Brianna Robinson

Effects of scavenging birds and insects on decomposition time of 
pig carcasses at Rice Creek Field Station (Fall 2014 to Summer 2015)  

What is the focus of your research and why is it important?
The focus of my research was to study the effects that scavenging birds have on the decomposition of a carcass. Past studies throughout the United States have focused on exploring the effects of scavengers on bone and flesh to differentiate the marks left of scavengers from that of other wounds. However this subject has been severely understudied in the northeast area. Not just the subject itself but the effects of birds alone not been looked at in this region. By studying the avian community, forensic investigators will be able to account for the speeding up of decomposition due to scavengers and distinguish the injuries left on the surface of the body and bone. The scientific mission of my research is to further forensic anthropology education at Rice Creek.

What have you learned about conducting research?
It is a lot of work and time. A lot. You can imagine the amount of time it will take to conduct a research project, now times that by three and you have maybe half the amount of actual time it takes. I can definitely say that it is 110% rewarding to have the experience and accomplishment of finishing each step of the project knowing how much work was put in. Conducting research lets you dip a little into the type of career you may want to have. The research I have been doing made me realize that I am in love with forensic science (and I have a stronger stomach than I thought!) and I would not have realized that without this research. I am glad I can combine both my major (zoology) and my minor (forensic science) into one project. It is an unforgettable experience.

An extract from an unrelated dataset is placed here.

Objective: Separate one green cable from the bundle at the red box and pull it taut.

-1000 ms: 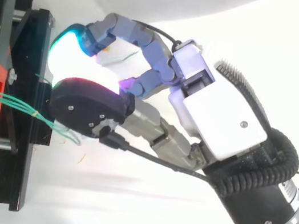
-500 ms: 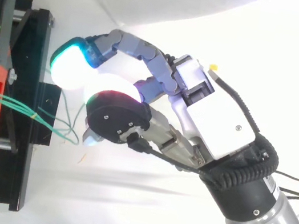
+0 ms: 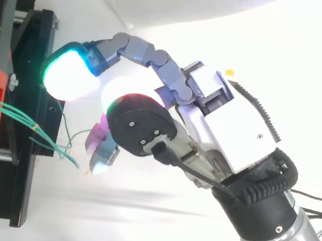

Describe a memorable research experience at Rice Creek Field Station.
One of my most memorable research experiences at Rice Creek Field Station is one of the times I went out to the study sites and saw that one of my pigs have been scavenged on for the first time. I was shocked for multiple reasons: the smell!, the sight of an open wound, and the fact that birds had actually been there. It was then that it hit me - my project was working, I was getting data, it was real now, and I was going to see it through to the end.

Where did you grow up and how did you become interested in science?
I grew up in a very small town called Conklin, right down the road from Binghamton. It is a very suburban area and there is a farm just down the road from me. I have always had a love for animals and I always found being out in the woods by my house very relaxing. My interest for science did not really build up until my junior year of college. Yes, I had a major in Zoology but I did not really love it until then. Which I think is okay. Just being more immersed into what the major was made me realize that I really love science. Sometimes the passion does not come right away but when it does you know you made the right choice.

What are your plans for the future?
I can honestly say that I am not 100% sure. I would like to try out jobs/internships in both animal husbandry and forensic science. I love both and once I am confident on which direction I want to take I will go off to graduate school and obtain my masters in a focus of study. Until then I will continue to study both fields and gain as much experience as I can.




4, 3.3 x 3.3 m fences with staked posts
   2 control: covered with bird netting to exclude mammals
   2 experimental: wildlife cameras
   4 juvenile pigs
2 Open areas: Control and Experimental
2 Wooded areas: Control and Experimental 

      

Turkey Vultures observed at forest and open experimental sites.